(TASK):
When you repeat the entries below, keep each word exactly as it is and drop the pictures.

===== DATA TO USE =====

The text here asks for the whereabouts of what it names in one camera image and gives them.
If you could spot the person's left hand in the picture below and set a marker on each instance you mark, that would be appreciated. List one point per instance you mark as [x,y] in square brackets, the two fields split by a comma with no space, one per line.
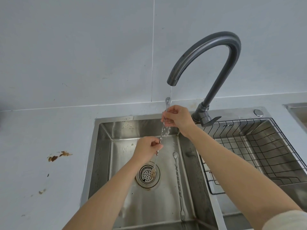
[144,150]

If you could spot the person's right hand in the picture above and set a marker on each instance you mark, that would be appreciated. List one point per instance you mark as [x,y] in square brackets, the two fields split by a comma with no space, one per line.
[183,119]

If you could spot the person's left thumb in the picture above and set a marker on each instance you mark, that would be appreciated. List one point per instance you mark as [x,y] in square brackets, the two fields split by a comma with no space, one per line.
[158,147]

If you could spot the person's right thumb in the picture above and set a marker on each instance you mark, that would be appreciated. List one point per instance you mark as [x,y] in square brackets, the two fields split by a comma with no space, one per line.
[171,124]

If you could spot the long twisted metal fork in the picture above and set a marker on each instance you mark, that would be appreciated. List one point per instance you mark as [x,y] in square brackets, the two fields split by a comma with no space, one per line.
[167,103]
[179,180]

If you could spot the person's right forearm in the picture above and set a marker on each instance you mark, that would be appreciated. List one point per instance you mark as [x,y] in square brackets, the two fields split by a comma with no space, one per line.
[239,174]

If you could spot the person's left forearm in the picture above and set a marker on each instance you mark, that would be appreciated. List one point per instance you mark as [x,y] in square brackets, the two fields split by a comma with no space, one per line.
[112,194]

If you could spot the thin water stream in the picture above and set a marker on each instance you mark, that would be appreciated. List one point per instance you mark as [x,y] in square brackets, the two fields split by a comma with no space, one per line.
[170,92]

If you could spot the round metal drain strainer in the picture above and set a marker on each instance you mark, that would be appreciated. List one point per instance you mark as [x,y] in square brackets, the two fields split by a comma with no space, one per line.
[145,177]

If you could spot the stainless steel double sink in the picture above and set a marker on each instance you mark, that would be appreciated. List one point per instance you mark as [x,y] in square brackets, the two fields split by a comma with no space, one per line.
[124,170]

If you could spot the grey gooseneck faucet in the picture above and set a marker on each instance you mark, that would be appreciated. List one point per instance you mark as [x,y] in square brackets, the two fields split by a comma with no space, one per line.
[224,69]

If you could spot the round metal sink cap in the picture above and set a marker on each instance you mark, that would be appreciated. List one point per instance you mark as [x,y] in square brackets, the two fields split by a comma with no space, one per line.
[258,113]

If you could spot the stainless steel basin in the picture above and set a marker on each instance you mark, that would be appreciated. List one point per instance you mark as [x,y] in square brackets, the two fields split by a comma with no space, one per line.
[299,114]

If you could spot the white sleeve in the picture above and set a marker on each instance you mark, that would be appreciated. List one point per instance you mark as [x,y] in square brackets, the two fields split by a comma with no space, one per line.
[285,220]

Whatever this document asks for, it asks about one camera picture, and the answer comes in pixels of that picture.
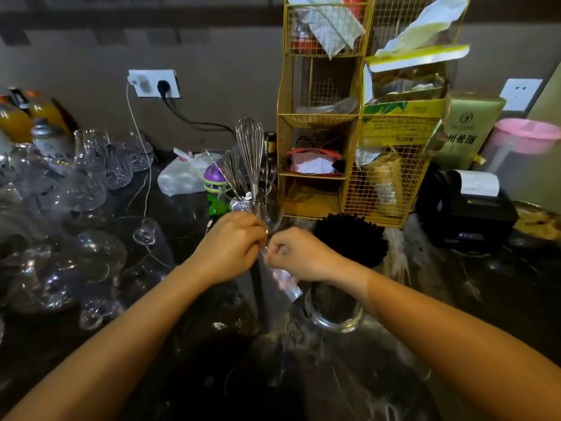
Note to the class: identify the person's right hand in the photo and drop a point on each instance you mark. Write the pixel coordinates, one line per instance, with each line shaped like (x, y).
(302, 256)

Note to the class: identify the person's left hand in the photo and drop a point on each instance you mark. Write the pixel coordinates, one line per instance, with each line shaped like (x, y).
(228, 249)

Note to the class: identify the person's right fingers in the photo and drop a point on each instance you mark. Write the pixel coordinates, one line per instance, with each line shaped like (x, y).
(276, 252)

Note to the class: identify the person's left fingers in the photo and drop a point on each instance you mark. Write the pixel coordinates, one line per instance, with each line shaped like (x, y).
(256, 234)

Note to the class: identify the clear plastic wrapper sleeve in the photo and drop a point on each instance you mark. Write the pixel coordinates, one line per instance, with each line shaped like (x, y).
(280, 284)

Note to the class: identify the person's left forearm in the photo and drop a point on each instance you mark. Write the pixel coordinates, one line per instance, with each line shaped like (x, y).
(109, 346)

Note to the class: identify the person's right forearm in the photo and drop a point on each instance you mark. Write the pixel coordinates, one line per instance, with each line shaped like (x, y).
(460, 346)

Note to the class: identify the clear glass utensil holder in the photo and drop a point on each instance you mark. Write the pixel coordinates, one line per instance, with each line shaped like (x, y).
(271, 210)

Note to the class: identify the small metal whisk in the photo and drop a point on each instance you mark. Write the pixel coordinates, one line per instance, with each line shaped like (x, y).
(232, 170)

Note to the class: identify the purple and green toy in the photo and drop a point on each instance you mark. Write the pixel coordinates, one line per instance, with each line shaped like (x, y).
(214, 177)

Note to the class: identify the bundle of black straws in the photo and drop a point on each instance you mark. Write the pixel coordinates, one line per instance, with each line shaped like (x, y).
(350, 236)

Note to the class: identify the clear glass jar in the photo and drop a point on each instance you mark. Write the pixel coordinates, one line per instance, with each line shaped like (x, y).
(333, 311)

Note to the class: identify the dark glass bottle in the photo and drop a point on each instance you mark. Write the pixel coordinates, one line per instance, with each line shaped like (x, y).
(270, 149)

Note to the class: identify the large metal whisk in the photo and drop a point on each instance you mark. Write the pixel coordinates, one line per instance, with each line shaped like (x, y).
(250, 144)

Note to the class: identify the red and white packet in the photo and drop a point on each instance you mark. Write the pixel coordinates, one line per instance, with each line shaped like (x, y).
(313, 164)

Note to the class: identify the white plastic bag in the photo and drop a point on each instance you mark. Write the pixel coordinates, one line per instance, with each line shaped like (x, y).
(182, 177)

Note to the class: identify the black power plug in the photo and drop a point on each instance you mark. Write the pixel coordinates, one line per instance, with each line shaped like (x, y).
(164, 88)

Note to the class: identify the group of clear glasses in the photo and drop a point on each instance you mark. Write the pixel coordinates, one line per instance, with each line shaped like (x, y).
(87, 188)

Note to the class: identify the yellow and green box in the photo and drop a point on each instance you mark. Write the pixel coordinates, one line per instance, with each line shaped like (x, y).
(399, 122)

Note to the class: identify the white charger plug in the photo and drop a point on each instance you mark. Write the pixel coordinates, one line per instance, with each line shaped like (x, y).
(141, 84)

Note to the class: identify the black receipt printer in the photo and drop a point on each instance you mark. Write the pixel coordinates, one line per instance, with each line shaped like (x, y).
(473, 219)

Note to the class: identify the foil snack packets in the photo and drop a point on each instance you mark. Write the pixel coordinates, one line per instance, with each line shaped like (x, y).
(407, 87)

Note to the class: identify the white receipt paper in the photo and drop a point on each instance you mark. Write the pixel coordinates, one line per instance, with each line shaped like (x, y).
(480, 184)

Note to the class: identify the folded white paper sheet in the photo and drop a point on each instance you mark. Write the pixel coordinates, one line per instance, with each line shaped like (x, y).
(335, 28)

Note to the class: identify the white drink can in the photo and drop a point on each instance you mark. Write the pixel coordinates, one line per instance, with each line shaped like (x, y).
(50, 142)

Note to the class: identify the green stand-up pouch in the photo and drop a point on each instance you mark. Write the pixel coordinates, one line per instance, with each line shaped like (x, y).
(471, 131)

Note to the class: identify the orange juice bottle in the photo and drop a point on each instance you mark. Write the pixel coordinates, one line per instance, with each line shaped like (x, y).
(13, 122)
(46, 110)

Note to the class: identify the clear pitcher with pink lid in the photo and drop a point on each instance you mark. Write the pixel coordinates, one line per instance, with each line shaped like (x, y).
(521, 140)

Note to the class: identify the crumpled pale paper sheet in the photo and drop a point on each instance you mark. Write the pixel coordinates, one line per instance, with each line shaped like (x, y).
(431, 21)

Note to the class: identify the white wall socket with plugs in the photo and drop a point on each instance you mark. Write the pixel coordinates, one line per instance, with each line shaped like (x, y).
(173, 78)

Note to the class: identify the empty white wall socket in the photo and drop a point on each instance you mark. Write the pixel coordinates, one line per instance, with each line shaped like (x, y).
(520, 94)

=====

(FINISHED EXERCISE):
The text here asks for the whereabouts of what it names in one camera image and gives them.
If you could spot the person's left hand in the picture below and set a marker on each instance you mark, that would be appreciated. List one point per instance you mark as [x,y] in square brackets, the two fields split by a comma with no space, one per line.
[144,150]

If you could spot the person's right hand in the picture above and set a marker on each instance you mark, that would be appreciated. List one point per instance you mark as [x,y] in square brackets, the two fields split by a comma with no space, one per line.
[183,119]

If you could spot the person's left thumb in the picture above and set a marker on each instance you mark, that would be appreciated. List one point per instance you mark as [x,y] in square brackets, the two fields split by a comma with no space, one per line.
[158,147]

If you could spot the person's right thumb in the picture above and set a marker on each instance you mark, that would be appreciated. List one point per instance you mark as [x,y] in square brackets, the two fields split by a comma with no space, one per line.
[171,124]

If you could spot the long twisted metal fork in the picture above and set a marker on each instance you mark, that would be appreciated. List one point per instance you mark as [x,y] in square brackets, the two fields split by a comma with no space, one per line.
[167,103]
[179,180]

If you could spot the person's right forearm in the picture above and set a marker on each instance you mark, that would be appreciated. List one point per instance you mark as [x,y] in square brackets, the two fields split by a comma with no space, one per line.
[239,174]

If you could spot the person's left forearm in the picture above and set a marker on each instance you mark, that would be appreciated. List one point per instance you mark as [x,y] in square brackets, the two fields split by a comma with no space, one per line.
[112,194]

If you could spot the thin water stream in the picture above and set a marker on each instance you mark, that would be appreciated. List one point per instance you mark as [x,y] in square brackets, the two fields split by a comma with no space, one per line.
[170,92]

If you could spot the round metal drain strainer in the picture above and set a marker on each instance you mark, that would be appreciated. List one point per instance you mark as [x,y] in square brackets, the two fields split by a comma with no space, one per line.
[145,177]

If you could spot the stainless steel double sink in the picture above and set a marker on each instance you mark, that would be appreciated. List one point per instance you mark as [x,y] in square brackets, the two fields split by a comma with no space, one per line.
[124,170]

If you could spot the grey gooseneck faucet in the picture above and set a marker on each instance you mark, that would be appreciated. List one point per instance you mark as [x,y] in square brackets, the two fields split by a comma with no space, one per line.
[224,69]

If you could spot the round metal sink cap in the picture above and set a marker on each instance you mark, that would be appreciated. List one point per instance you mark as [x,y] in square brackets, the two fields split by a comma with no space, one per line.
[258,113]

If you could spot the stainless steel basin in the picture above and set a marker on each instance you mark, that would be appreciated. List one point per instance you mark as [x,y] in square brackets, the two fields split by a comma with no space, one per line.
[299,114]

If you could spot the white sleeve in the picture above and set a marker on each instance you mark, that would be appreciated. List one point per instance you mark as [x,y] in square brackets, the two fields split by a comma with no space, one per line.
[285,220]

Whatever this document asks for, it asks about one camera picture, and the answer comes in pixels of that picture.
Note to the class: identify the person's right hand in the photo and drop a point on each instance you mark. Write the pixel coordinates, one line per instance, with each line shaped like (x, y).
(302, 256)

Note to the class: identify the person's left hand in the photo and drop a point on each instance you mark. Write the pixel coordinates, one line per instance, with each line shaped like (x, y).
(228, 249)

Note to the class: identify the person's right fingers in the photo and drop a point on each instance you mark. Write the pixel coordinates, one line per instance, with each line shaped like (x, y).
(276, 252)

Note to the class: identify the person's left fingers in the photo and drop a point on each instance you mark. Write the pixel coordinates, one line per instance, with each line shaped like (x, y).
(256, 234)

Note to the class: identify the clear plastic wrapper sleeve in the photo and drop a point on each instance you mark. Write the pixel coordinates, one line per instance, with each line shaped like (x, y).
(280, 284)

Note to the class: identify the person's left forearm in the photo and drop a point on each instance you mark. Write the pixel coordinates, one line per instance, with each line shaped like (x, y).
(109, 346)

Note to the class: identify the person's right forearm in the photo and drop a point on each instance you mark. Write the pixel coordinates, one line per instance, with each line shaped like (x, y).
(460, 346)

Note to the class: identify the clear glass utensil holder in the photo and drop a point on each instance you mark. Write the pixel coordinates, one line per instance, with each line shaped like (x, y).
(271, 210)

Note to the class: identify the small metal whisk in the photo and drop a point on each instance you mark. Write the pixel coordinates, one line per instance, with each line shaped like (x, y).
(232, 170)

Note to the class: identify the purple and green toy in the photo and drop a point on each instance you mark. Write the pixel coordinates, one line per instance, with each line shaped like (x, y).
(214, 177)

Note to the class: identify the bundle of black straws in the photo and drop a point on each instance you mark. Write the pixel coordinates, one line per instance, with each line shaped like (x, y).
(350, 236)

Note to the class: identify the clear glass jar in the photo and drop a point on each instance you mark. Write the pixel coordinates, one line per instance, with each line shaped like (x, y).
(333, 311)

Note to the class: identify the dark glass bottle in the photo and drop a point on each instance you mark. Write the pixel coordinates, one line per instance, with each line shaped like (x, y).
(270, 149)

Note to the class: identify the large metal whisk in the photo and drop a point on each instance you mark. Write the pixel coordinates, one line per instance, with each line shaped like (x, y).
(250, 144)

Note to the class: identify the red and white packet in the photo and drop a point on each instance you mark. Write the pixel coordinates, one line per instance, with each line shaped like (x, y).
(313, 164)

Note to the class: identify the white plastic bag in the photo and drop a point on each instance you mark. Write the pixel coordinates, one line per instance, with each line shaped like (x, y).
(182, 177)

Note to the class: identify the black power plug in the photo and drop a point on each instance you mark. Write the pixel coordinates, one line per instance, with each line shaped like (x, y).
(164, 88)

Note to the class: identify the group of clear glasses in the photo and drop a point on each instance you mark. Write the pixel coordinates, one line per instance, with each line shaped like (x, y).
(87, 188)

Note to the class: identify the yellow and green box in the photo and drop a point on each instance you mark. Write the pixel coordinates, one line per instance, with each line shaped like (x, y).
(399, 122)

Note to the class: identify the white charger plug in the photo and drop a point on each instance you mark. Write the pixel coordinates, one line per instance, with each line shaped like (x, y).
(141, 84)

Note to the class: identify the black receipt printer in the photo and drop a point on each instance you mark. Write the pixel coordinates, one line per instance, with each line shaped like (x, y).
(473, 219)

Note to the class: identify the foil snack packets in the photo and drop a point on each instance you mark. Write the pixel coordinates, one line per instance, with each line shaped like (x, y).
(407, 87)

Note to the class: identify the white receipt paper in the photo and drop a point on each instance you mark. Write the pixel coordinates, one line per instance, with each line shaped like (x, y).
(480, 184)

Note to the class: identify the folded white paper sheet in the photo and drop a point on each instance you mark. Write the pixel coordinates, one line per instance, with each line shaped like (x, y).
(335, 28)

Note to the class: identify the white drink can in the photo and drop a point on each instance you mark. Write the pixel coordinates, one line per instance, with each line shaped like (x, y).
(50, 142)

Note to the class: identify the green stand-up pouch in the photo and drop a point on each instance you mark. Write the pixel coordinates, one line per instance, with each line shaped like (x, y).
(471, 131)

Note to the class: identify the orange juice bottle in the photo and drop a point on each instance you mark. Write the pixel coordinates, one line per instance, with each line shaped like (x, y).
(13, 122)
(46, 110)

Note to the class: identify the clear pitcher with pink lid in the photo and drop a point on each instance you mark. Write the pixel coordinates, one line per instance, with each line shaped like (x, y).
(521, 140)

Note to the class: identify the crumpled pale paper sheet in the photo and drop a point on each instance you mark. Write the pixel coordinates, one line per instance, with each line shaped like (x, y).
(431, 21)

Note to the class: identify the white wall socket with plugs in the photo and drop a point on each instance you mark. Write the pixel coordinates, one line per instance, with each line shaped like (x, y).
(173, 78)

Note to the class: identify the empty white wall socket in the photo and drop a point on each instance you mark. Write the pixel coordinates, one line per instance, with each line shaped like (x, y).
(520, 94)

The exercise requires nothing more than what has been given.